MUSEVENI WAS A heavy-handed manager, technocratic, pragmatic, accustomed to having things very nearly his way. He was a man of enormous energy, not only as a politician but also as a cattle breeder, and he possessed a frontiersman’s inventiveness. On the morning that I visited him, the state-owned New Vision newspaper announced: “Yoweri Museveni has disclosed that a local grass species he recently introduced to Egyptian researchers has been processed into a highly effective toothpaste which has been called Nile Toothpaste.”

The item about the toothpaste unfolded as a classic Musevenian parable of African self-reliance. As a child in the bush, Museveni had learned to chew a grass called muteete and found that it left his teeth perfectly clean and smooth. Then, at a British colonial secondary school, he was introduced to Colgate, to cure him of his bumpkin ways. “But,” he said, “when you use this Colgate and you pass the tongue over your teeth you feel these ‘roadblocks.’” The white man’s toothpaste was inferior. As President, he remembered the muteete, and modern science confirmed his memory. The grass, he said, possessed “the best toothpaste agents ever found.” Nile Toothpaste would soon be on the market, and Uganda would collect royalties. Museveni urged his compatriots to pursue similarly market-oriented research. He thought banana juice might make a hit in the soft-drink industry. He noted that Ugandan flower exports to Europe were soaring, and exporters elsewhere were running scared. The message was clear: seek the value in a devalued Africa; we are on a roll.

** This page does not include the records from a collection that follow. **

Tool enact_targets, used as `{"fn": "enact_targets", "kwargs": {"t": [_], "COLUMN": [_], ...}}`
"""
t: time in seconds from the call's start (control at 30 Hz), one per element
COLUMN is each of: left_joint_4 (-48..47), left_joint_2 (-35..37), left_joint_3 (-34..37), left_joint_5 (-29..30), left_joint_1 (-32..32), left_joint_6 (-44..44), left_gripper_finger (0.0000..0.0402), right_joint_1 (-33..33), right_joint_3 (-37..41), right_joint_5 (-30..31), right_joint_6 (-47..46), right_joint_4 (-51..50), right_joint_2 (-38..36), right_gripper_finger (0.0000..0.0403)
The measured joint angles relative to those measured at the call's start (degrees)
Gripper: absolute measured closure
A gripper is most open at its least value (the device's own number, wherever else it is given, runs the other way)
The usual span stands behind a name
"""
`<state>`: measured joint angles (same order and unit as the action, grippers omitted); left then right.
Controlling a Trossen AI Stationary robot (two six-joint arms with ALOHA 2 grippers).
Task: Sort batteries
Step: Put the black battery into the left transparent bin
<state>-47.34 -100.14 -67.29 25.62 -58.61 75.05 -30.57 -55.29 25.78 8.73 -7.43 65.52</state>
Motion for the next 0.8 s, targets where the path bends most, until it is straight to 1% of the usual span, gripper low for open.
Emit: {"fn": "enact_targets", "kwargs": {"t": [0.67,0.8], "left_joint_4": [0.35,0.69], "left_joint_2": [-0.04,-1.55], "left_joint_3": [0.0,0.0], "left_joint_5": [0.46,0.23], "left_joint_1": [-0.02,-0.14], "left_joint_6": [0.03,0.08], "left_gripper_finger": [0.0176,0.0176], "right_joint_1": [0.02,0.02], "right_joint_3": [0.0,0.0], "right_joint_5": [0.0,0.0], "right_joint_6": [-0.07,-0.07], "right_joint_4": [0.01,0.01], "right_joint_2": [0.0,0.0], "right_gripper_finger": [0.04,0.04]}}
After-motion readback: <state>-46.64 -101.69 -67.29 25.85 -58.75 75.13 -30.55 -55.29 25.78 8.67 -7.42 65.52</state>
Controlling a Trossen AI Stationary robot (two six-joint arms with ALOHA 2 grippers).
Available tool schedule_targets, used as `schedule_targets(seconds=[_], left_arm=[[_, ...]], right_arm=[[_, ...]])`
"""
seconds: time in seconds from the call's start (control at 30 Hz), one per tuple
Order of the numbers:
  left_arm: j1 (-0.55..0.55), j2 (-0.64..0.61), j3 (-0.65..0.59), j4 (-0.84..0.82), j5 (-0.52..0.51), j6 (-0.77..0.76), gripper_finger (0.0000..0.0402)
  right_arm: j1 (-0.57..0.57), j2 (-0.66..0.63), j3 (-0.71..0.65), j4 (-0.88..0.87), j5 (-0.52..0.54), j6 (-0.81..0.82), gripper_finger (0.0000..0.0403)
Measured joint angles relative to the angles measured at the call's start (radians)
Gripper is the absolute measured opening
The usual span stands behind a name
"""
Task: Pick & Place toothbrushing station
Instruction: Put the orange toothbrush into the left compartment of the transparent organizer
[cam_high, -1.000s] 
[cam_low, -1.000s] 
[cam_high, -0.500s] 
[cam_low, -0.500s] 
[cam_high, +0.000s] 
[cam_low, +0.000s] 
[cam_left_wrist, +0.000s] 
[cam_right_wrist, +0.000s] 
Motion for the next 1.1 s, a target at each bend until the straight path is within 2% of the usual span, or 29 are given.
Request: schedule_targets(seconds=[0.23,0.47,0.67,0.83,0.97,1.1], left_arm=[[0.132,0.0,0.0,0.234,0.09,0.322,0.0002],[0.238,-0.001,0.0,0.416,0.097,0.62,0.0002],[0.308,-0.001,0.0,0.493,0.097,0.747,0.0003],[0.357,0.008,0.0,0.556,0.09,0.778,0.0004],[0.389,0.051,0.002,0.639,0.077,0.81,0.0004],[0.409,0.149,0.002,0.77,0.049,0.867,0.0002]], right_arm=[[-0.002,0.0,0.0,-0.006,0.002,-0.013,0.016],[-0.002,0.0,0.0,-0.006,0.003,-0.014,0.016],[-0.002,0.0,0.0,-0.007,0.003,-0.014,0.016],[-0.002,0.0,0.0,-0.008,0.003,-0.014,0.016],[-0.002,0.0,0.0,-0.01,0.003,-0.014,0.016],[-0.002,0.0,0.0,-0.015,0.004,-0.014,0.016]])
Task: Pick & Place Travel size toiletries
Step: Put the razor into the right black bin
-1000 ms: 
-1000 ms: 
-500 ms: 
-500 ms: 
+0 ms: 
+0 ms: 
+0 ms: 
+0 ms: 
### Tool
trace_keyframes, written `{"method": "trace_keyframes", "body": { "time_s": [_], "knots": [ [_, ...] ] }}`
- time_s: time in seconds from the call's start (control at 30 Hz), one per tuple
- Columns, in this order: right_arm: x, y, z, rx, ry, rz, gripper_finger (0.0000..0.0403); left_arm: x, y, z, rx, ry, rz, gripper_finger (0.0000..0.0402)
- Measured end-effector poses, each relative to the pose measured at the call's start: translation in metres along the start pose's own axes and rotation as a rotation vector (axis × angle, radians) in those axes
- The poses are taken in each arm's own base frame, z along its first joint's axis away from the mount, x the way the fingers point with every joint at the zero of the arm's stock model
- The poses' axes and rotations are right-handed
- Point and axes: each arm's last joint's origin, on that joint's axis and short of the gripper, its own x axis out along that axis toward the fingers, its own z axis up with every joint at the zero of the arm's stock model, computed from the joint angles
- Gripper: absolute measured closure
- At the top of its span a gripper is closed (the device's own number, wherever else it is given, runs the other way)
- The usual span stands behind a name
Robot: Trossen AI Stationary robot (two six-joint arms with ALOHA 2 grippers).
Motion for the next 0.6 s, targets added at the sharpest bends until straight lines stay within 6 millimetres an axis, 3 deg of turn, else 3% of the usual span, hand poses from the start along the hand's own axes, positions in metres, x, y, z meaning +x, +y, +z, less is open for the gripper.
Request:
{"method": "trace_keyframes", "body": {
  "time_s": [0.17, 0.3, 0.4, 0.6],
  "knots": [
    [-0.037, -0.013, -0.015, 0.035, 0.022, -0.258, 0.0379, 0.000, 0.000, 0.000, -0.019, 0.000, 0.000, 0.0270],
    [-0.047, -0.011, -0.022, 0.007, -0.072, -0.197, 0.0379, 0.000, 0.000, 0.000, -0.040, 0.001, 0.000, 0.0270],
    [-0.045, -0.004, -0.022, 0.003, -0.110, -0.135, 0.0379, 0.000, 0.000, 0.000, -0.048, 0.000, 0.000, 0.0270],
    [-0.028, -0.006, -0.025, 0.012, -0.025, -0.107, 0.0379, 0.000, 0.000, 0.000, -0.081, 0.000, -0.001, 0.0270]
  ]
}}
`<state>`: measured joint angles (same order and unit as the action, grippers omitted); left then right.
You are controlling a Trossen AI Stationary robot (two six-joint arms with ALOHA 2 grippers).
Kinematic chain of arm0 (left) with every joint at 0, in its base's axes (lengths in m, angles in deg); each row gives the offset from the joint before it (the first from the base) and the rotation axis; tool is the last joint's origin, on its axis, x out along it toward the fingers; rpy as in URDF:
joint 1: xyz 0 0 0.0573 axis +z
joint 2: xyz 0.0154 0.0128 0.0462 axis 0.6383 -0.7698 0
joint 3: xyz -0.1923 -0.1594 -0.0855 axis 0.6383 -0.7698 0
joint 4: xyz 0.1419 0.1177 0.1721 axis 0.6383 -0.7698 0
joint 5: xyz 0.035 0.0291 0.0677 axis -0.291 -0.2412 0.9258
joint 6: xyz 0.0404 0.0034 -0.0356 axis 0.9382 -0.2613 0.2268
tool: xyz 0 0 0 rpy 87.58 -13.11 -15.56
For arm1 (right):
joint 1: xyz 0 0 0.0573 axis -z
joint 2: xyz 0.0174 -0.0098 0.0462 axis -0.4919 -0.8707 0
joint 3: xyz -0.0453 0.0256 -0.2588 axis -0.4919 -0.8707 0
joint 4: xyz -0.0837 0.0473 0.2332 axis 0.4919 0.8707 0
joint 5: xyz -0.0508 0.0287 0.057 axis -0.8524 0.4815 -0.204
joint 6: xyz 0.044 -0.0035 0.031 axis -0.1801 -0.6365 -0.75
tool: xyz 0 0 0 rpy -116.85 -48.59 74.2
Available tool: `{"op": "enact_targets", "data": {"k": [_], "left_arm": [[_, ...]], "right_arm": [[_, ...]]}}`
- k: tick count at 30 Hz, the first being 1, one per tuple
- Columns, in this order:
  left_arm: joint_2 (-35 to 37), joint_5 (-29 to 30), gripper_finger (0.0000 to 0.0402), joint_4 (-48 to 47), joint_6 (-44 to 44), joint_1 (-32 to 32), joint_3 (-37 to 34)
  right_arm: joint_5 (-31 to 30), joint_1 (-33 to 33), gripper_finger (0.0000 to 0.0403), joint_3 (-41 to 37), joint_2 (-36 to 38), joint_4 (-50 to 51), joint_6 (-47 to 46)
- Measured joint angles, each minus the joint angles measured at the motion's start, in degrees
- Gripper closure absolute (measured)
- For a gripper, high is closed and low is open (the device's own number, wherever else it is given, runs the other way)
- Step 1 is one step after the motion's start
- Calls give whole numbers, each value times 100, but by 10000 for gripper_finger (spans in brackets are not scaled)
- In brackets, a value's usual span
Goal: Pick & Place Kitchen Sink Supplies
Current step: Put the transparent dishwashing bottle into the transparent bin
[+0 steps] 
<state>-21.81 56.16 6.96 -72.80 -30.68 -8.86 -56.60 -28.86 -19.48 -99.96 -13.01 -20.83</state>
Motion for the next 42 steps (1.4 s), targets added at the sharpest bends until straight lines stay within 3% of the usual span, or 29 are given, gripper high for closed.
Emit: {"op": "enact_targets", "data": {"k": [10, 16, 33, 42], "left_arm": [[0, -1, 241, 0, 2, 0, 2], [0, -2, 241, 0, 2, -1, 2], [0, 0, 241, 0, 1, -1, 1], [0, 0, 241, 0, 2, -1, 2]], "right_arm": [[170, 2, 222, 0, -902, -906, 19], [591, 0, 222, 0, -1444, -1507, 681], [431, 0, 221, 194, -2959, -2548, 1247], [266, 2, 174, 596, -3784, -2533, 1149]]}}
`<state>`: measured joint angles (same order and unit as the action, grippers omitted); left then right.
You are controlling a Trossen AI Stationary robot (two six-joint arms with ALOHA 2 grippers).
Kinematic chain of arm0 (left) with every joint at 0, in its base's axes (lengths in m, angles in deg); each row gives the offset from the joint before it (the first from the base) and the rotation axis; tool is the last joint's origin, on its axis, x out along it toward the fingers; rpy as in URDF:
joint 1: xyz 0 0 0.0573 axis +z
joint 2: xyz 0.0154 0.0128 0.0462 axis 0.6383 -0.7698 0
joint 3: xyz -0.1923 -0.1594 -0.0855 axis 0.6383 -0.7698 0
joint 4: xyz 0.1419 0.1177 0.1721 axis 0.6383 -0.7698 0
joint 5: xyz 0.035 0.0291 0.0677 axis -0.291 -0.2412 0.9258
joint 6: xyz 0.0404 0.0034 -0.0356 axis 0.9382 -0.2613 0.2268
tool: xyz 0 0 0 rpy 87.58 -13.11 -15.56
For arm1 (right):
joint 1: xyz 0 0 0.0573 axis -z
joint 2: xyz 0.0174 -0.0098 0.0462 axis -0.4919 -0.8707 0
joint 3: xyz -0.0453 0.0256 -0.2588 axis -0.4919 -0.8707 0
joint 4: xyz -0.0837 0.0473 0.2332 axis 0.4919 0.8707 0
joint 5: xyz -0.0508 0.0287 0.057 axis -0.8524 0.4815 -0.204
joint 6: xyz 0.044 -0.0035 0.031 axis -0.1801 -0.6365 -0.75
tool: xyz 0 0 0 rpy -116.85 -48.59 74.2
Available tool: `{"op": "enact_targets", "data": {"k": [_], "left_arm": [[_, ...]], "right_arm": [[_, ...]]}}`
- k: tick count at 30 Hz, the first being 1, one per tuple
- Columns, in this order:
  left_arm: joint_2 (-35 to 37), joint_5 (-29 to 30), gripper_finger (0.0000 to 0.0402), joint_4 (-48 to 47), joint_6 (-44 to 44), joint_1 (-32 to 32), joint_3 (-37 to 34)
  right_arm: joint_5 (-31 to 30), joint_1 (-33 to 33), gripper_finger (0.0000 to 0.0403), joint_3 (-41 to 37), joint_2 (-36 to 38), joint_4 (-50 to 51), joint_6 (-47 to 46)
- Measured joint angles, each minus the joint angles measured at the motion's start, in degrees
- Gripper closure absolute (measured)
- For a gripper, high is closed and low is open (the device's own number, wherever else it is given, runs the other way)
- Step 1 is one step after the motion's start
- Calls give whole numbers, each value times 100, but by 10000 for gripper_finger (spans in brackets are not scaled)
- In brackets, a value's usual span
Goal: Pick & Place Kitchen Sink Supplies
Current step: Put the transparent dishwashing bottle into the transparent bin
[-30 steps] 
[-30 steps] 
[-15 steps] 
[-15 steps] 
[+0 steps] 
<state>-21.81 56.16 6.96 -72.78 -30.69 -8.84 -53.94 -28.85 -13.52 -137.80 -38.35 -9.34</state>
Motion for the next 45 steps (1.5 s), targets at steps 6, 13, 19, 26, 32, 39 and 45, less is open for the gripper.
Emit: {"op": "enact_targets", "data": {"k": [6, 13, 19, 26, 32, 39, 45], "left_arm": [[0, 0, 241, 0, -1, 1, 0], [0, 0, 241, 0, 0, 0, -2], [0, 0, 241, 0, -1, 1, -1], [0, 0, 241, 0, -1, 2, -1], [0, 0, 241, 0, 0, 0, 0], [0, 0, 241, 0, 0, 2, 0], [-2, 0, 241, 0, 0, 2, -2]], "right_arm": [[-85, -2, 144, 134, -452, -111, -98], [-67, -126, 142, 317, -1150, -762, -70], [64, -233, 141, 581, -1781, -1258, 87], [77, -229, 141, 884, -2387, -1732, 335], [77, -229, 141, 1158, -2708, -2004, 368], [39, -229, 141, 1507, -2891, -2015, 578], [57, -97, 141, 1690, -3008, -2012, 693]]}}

Uganda’s capital, Kampala, was just an hour’s flight north of Kigali, near the shore of Lake Victoria, yet it seemed another world entirely: a boom town with an air of promise. Of course, it was easy to find people who complained about the government, but the problem that animated them most—whether the regime was moving toward becoming a liberal democracy too slowly, too quickly, or not at all—was the sort of problem that Rwandans, whose chief preoccupation was their physical security, could only yearn to discuss without fear.